■ What the task requires:
Beginning with the first line of the entries below, quote each line until you reach and include the line with "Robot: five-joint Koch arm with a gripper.".

Saved entries:
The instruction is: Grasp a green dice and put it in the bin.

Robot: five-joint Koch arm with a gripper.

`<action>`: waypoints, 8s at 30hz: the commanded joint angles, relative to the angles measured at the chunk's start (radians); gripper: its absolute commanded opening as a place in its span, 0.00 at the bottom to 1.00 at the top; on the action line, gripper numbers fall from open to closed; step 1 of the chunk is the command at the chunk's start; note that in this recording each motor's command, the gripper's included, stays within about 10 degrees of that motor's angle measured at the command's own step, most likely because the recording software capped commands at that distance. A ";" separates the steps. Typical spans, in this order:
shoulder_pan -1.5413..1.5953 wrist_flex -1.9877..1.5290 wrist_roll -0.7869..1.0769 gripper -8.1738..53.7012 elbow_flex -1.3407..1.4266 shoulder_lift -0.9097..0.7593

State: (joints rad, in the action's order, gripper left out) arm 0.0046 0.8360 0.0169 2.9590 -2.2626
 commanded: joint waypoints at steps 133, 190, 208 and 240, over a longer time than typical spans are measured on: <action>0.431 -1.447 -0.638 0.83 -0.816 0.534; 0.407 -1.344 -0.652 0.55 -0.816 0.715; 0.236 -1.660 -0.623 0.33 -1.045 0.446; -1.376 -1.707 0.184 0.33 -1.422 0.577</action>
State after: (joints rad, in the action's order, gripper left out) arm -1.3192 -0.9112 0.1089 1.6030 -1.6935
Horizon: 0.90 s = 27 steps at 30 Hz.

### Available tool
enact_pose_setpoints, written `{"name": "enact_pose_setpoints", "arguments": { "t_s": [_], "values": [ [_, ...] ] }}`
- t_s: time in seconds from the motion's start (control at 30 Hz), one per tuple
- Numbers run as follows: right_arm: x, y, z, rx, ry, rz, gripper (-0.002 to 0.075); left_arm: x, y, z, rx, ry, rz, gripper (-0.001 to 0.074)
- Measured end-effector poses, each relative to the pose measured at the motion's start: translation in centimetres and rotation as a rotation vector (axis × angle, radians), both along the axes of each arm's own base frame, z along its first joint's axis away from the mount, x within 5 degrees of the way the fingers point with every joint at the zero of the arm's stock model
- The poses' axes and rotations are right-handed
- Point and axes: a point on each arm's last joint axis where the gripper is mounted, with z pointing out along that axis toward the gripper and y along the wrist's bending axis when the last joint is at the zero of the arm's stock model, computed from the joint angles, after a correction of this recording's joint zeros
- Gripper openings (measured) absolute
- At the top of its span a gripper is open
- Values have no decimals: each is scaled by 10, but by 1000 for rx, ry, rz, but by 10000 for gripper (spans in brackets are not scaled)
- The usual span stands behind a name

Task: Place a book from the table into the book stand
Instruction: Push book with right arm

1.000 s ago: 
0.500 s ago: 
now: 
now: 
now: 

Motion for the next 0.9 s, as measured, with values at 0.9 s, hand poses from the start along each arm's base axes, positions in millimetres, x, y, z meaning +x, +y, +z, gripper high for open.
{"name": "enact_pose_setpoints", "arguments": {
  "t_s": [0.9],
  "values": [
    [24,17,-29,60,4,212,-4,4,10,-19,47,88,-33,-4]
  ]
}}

■ Final answer:
The instruction is: Grasp a green dice and put it in the bin.

Robot: five-joint Koch arm with a gripper.

The exercise is finished.